Give back the lines below exactly, but do not include any pictures.

* Source material:
* * * *
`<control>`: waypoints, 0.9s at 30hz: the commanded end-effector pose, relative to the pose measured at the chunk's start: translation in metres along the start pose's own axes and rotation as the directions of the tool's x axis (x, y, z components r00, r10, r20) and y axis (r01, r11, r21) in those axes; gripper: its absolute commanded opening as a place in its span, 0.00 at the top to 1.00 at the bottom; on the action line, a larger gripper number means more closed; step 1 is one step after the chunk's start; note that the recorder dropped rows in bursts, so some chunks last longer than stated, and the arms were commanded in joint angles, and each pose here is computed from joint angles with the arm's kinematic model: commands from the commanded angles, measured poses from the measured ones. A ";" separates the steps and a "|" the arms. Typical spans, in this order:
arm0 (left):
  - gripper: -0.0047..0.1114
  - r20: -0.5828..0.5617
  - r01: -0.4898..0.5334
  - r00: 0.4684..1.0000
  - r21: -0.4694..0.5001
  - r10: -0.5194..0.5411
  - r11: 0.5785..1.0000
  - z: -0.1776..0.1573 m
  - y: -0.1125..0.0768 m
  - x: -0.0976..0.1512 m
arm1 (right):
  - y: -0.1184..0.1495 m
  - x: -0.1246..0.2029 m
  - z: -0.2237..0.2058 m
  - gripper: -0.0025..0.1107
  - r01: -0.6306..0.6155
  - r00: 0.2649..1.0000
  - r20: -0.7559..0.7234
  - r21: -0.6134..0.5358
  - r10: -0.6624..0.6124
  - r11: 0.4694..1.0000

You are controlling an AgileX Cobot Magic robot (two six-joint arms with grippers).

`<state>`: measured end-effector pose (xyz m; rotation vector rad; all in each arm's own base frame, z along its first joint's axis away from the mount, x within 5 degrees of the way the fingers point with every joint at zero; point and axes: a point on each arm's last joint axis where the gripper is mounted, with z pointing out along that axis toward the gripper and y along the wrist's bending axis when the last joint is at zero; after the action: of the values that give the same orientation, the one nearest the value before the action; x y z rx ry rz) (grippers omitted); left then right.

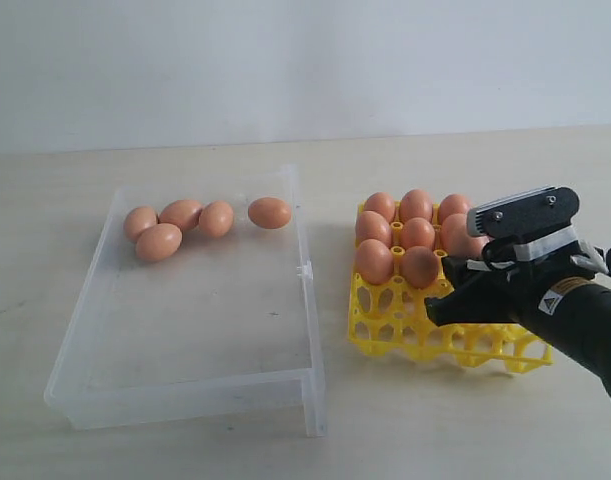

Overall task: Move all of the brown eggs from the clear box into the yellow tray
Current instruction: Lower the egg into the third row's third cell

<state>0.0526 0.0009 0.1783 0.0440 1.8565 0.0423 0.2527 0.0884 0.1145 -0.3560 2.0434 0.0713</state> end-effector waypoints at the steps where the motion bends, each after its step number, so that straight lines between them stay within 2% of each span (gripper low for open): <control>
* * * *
* Your solution:
`<control>`: waypoints, 0.9s at 30hz: the commanded end-effector pose, relative to the pose measured at the chunk's start: translation in metres along the start pose's own axes and rotation as the directions of the tool's x axis (x, y, z components r00, r10, r20) and y axis (r01, r11, r21) in those axes; gripper: its absolute commanded opening as a place in its span, 0.00 at the top to 1.00 at the bottom; on the action line, a larger gripper number means more closed; step 1 is one step after the chunk's start; note that the recorder dropped rows in bursts, so some chunks last longer than stated, and the arms were commanded in joint angles, and each pose here is computed from joint angles with the arm's kinematic model: commands from the commanded angles, measured poses from the measured ones. A ";" separates the steps and a "|" the arms. Typical spans, in this order:
arm0 (left):
  - gripper: -0.0047..0.1114
  - r20: -0.5828..0.5617
  - r01: -0.4898..0.5334
  - r00: 0.4684..1.0000
  - r21: -0.4694..0.5001
  - r10: -0.5194..0.5411
  - r11: 0.5785..1.0000
  - z: -0.1776..0.1573 m
  - y: -0.1125..0.0768 m
  - x: -0.0976..0.1512 m
arm1 (right):
  - y: -0.1184..0.1495 m
  - x: -0.1246..0.2029 m
  - z: -0.2237..0.2058 m
  - gripper: -0.0025..0.1107
  - r01: -0.6306..0.6155
  - r00: 0.2649..1.0000
  - r20: -0.7559..0.7234
  - r21: -0.6134..0.5358
  - r10: -0.6624..0.6124
  - r11: 0.4694..1.0000

You are controlling an AgileX Cobot Magic robot (two six-joint arms with grippers).

`<state>`: measured end-effector pose (xyz m; rotation vector rad; all in each arm's own base frame, z along its first joint's axis away from the mount, x within 5 degrees of the way the fingers point with every joint at zero; point and axes: a point on each arm's last joint axis where the gripper is mounted, with z pointing out along that axis toward the gripper and y along the wrist's bending axis when the last joint is at zero; after the action: of the values that give the same orientation, the one nearest the value before the action; x y z rx ry rz) (grippers omitted); left then right.


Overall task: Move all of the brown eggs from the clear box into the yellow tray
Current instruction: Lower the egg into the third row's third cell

<state>0.0526 0.0009 0.1783 0.0440 1.8565 0.0423 0.2527 0.0884 0.1145 -0.3560 2.0434 0.0713</state> end-effector waypoints at the steps where the motion bends, each after its step number, so that straight lines between them stay within 2% of each span (gripper low for open): <control>

The exercise requires no additional output.